Comment 5 Michiel Hazelhof 2011-09-22 08:04:55 UTC
Created attachment 4965 [details]
Test for the sql tables
Comment 6 Michiel Hazelhof 2011-09-22 08:26:57 UTC
Sorry I forgot to add the sql file.
Setting fields like bayes_token.id to unsigned , allows them to contain higher numbers and potentially avoid some problems.

All fields which never contain negative integers should be unsigned (unsigned: 0 to 4,294,967,295 and signed: -2,147,438,648 to 2,147,438,647).

I am not sure about the following fields regarding to unsigned:

As for UTF8 it reduces memory usage a bit (I guess, just my measurements) and is capable of holding nearly all possible characters (that should be used anyway).
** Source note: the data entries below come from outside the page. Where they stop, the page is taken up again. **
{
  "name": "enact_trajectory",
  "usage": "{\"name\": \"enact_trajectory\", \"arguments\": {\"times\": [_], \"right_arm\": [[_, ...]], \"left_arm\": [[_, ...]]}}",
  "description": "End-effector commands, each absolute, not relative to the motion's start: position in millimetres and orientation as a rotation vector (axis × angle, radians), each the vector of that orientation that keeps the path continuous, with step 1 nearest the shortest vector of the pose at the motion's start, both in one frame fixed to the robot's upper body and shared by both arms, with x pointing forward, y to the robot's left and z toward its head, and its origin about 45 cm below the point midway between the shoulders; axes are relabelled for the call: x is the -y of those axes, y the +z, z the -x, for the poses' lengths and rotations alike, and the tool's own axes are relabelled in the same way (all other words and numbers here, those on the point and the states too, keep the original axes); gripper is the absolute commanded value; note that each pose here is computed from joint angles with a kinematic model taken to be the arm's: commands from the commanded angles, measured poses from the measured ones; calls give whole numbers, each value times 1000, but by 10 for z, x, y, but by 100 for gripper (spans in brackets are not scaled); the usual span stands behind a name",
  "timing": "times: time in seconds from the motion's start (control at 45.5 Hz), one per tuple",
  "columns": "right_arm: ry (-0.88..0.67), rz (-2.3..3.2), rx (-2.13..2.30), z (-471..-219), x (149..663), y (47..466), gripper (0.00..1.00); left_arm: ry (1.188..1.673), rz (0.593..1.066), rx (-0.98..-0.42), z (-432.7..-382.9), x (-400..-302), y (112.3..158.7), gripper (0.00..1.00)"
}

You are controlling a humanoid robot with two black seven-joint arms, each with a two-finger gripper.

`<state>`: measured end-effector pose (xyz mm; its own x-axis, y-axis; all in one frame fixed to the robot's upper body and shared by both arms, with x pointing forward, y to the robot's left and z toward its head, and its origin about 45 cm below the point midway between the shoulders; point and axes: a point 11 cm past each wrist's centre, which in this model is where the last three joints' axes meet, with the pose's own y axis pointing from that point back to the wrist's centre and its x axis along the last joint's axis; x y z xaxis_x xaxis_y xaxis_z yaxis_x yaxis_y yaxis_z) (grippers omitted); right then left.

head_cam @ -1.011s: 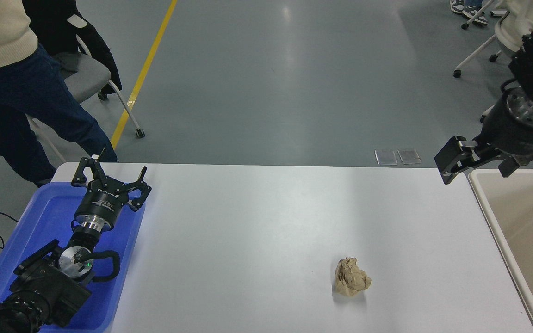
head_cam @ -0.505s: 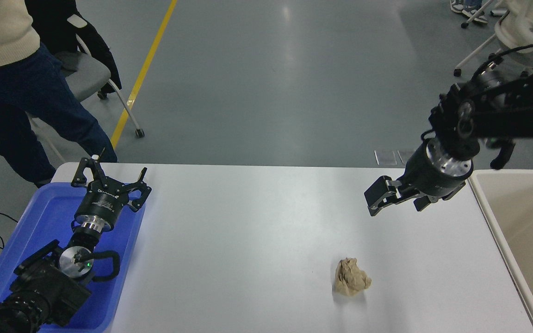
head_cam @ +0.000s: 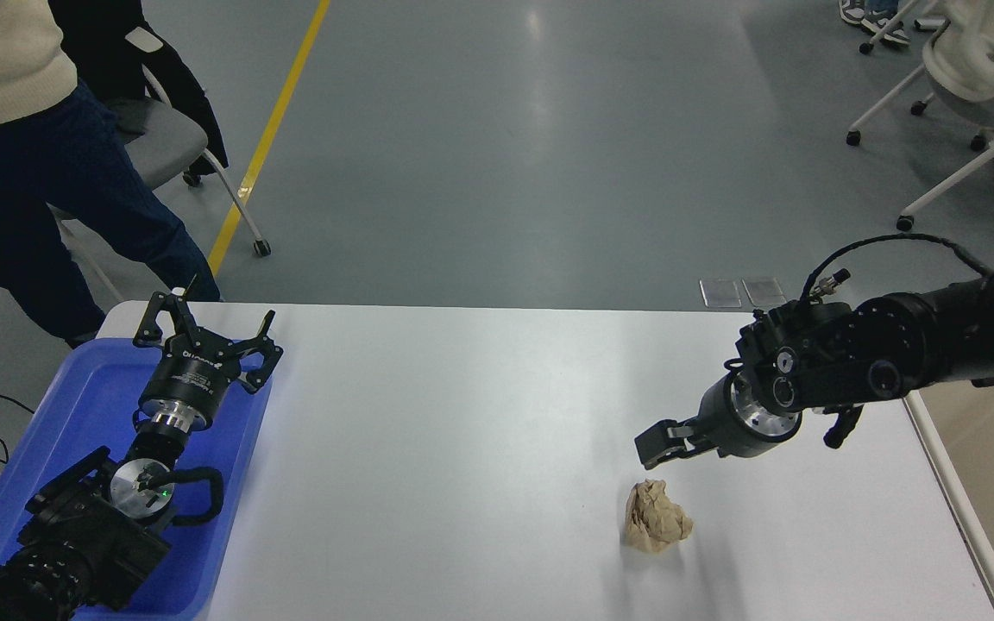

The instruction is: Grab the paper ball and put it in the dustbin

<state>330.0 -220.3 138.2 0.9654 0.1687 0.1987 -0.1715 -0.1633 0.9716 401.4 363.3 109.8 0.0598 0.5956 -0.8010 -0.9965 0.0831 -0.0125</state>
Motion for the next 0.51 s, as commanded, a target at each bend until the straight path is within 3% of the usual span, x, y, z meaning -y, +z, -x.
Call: {"name": "enact_trajectory", "arguments": {"times": [0.0, 0.484], "right_arm": [[289, -1733, -5, -3186, 2085, 994, 98], [385, -1706, -64, -2971, 2064, 531, 87]], "left_arm": [[1366, 695, -738, -4010, -3634, 1094, 100], [1366, 695, -738, -4010, -3634, 1094, 100]]}}
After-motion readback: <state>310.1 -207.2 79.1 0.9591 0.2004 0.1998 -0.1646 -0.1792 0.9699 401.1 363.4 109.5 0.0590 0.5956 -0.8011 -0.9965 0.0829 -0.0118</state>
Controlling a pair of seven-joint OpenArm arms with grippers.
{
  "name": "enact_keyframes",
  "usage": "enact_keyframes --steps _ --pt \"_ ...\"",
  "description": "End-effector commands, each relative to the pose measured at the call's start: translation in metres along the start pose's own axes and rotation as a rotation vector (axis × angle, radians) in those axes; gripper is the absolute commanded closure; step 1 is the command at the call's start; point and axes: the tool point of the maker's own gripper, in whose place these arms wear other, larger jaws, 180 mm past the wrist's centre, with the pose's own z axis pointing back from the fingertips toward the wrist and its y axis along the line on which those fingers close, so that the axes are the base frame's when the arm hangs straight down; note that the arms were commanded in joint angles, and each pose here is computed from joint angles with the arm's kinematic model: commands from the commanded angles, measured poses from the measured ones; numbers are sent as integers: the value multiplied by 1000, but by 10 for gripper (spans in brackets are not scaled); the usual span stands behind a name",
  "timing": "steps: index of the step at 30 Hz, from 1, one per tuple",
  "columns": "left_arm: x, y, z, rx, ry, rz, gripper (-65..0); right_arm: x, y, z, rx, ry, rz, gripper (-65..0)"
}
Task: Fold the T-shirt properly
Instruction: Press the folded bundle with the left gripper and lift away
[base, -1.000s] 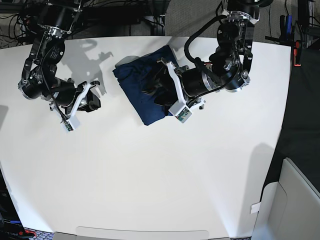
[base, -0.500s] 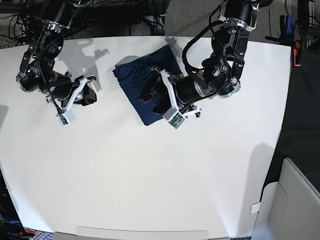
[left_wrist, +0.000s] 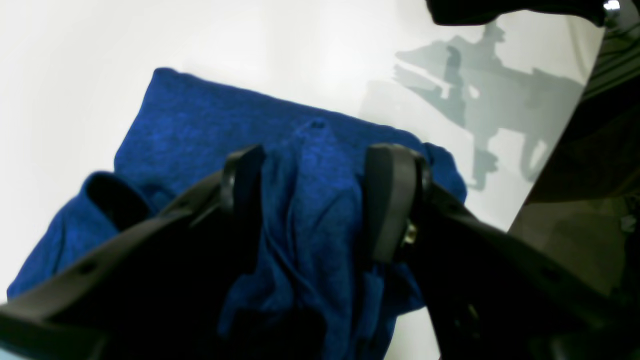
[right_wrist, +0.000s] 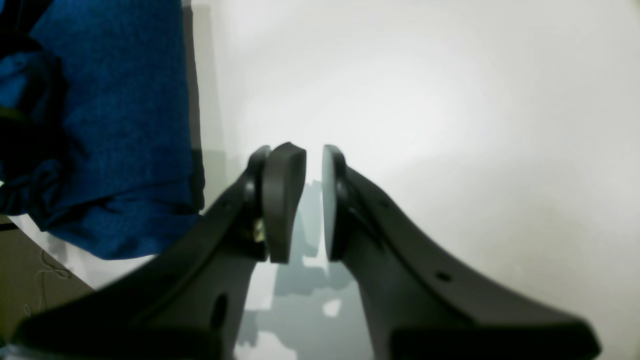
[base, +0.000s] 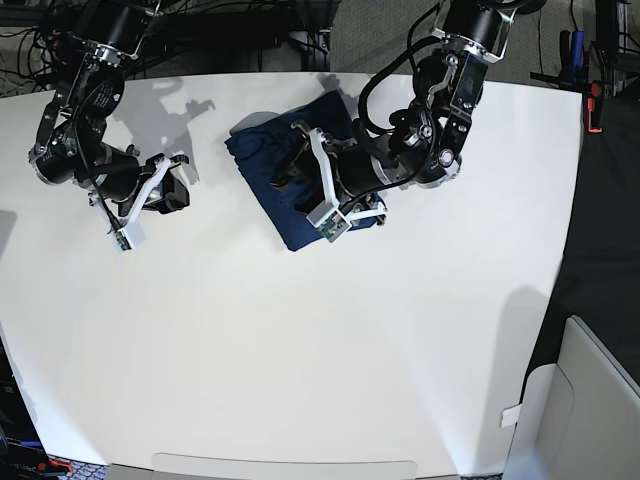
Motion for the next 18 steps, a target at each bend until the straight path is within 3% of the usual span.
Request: enact_keyframes --steps 1,4,10,13,18 --pt "19 0 3 -7 -65 -12 -292 21 0 5 2 -62 28 -114" --pt "19 0 3 -6 -63 -13 -224 24 -1 5 2 -68 30 -114" --pt "6 8 9 12 -26 -28 -24 27 -1 6 0 -73 35 -114" --pt "-13 8 14 14 13 -15 -3 30 -2 5 -1 -77 39 -114" --pt "-16 -9 31 5 -5 -38 -3 30 -5 -4 22 -63 8 -114"
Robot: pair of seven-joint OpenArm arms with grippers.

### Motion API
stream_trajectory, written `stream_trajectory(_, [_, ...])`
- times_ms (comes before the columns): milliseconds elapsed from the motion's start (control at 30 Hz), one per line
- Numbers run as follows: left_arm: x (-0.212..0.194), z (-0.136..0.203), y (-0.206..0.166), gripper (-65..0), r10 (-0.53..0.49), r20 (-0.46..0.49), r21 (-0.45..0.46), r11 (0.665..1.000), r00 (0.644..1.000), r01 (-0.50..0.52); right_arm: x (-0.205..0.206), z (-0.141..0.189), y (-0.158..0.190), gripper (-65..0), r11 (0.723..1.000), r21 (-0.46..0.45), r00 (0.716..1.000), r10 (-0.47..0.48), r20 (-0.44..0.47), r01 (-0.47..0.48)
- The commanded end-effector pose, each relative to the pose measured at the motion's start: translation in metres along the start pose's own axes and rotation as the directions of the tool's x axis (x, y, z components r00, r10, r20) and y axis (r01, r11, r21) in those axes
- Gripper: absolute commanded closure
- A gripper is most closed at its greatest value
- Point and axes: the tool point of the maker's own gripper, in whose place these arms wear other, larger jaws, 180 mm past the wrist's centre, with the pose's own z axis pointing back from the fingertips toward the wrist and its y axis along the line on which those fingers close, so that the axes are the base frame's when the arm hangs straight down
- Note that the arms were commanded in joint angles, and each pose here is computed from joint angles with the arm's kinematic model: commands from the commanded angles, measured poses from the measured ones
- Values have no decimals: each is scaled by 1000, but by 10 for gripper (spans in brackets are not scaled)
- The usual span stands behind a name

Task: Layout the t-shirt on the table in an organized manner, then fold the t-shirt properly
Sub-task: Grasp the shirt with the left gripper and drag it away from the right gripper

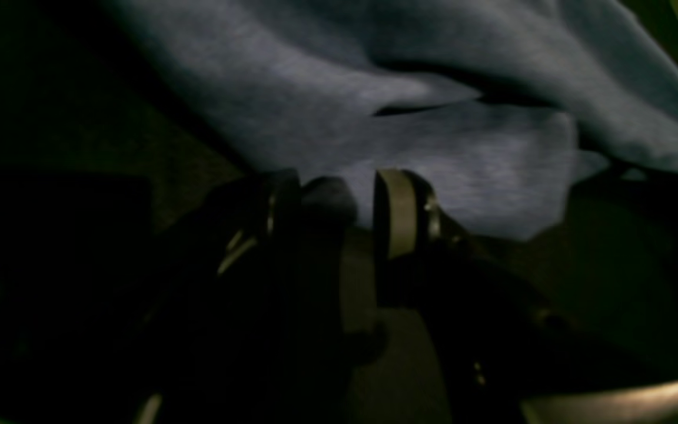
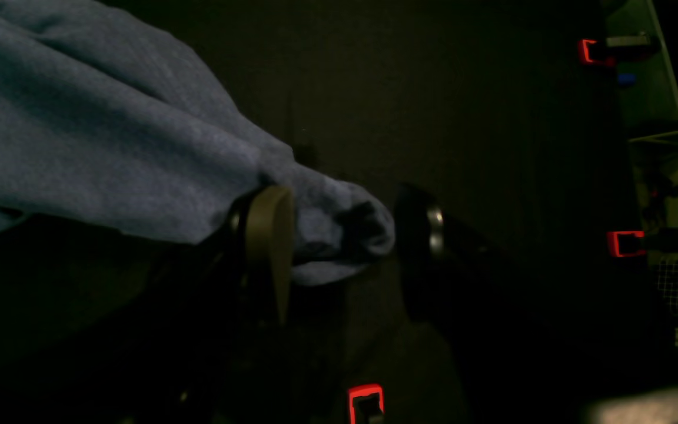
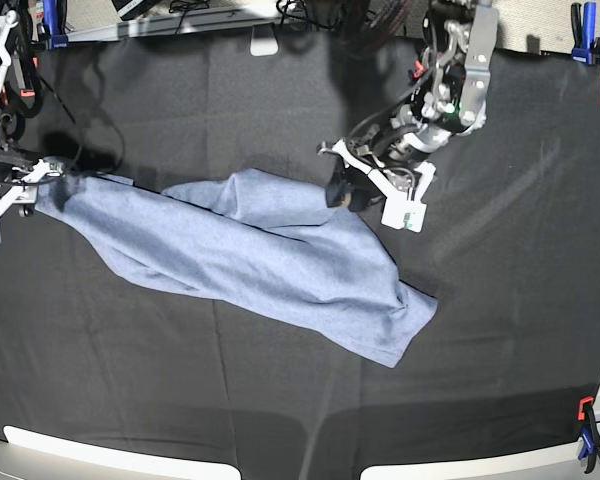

Also defining a default set should help with debugging purposes as well since everybody should be having the same set.
Comment 7 Michiel Hazelhof 2011-09-22 08:27:15 UTC
Created attachment 4966 [details]
New revision #1
Comment 8 Michiel Hazelhof 2011-09-22 08:27:32 UTC
Created attachment 4967 [details]
bayes_mysql #1
Comment 9 Michiel Hazelhof 2011-09-22 08:27:50 UTC
Created attachment 4968 [details]
userpref_mysql #1
Comment 10 Michiel Hazelhof 2011-09-22 08:28:08 UTC
Created attachment 4969 [details]
awl_mysql #1
Comment 11 Michiel Hazelhof 2011-10-08 11:29:53 UTC
Determine whether the following fields can be negative: bayes_expire.runtime, bayes_vars.last_atime_delta, bayes_vars.last_expire_reduce

Add Upgrade notice for table changes (UTF-8 + unsigned), also for Bug 6625 I guess (needed to empty my table for this one).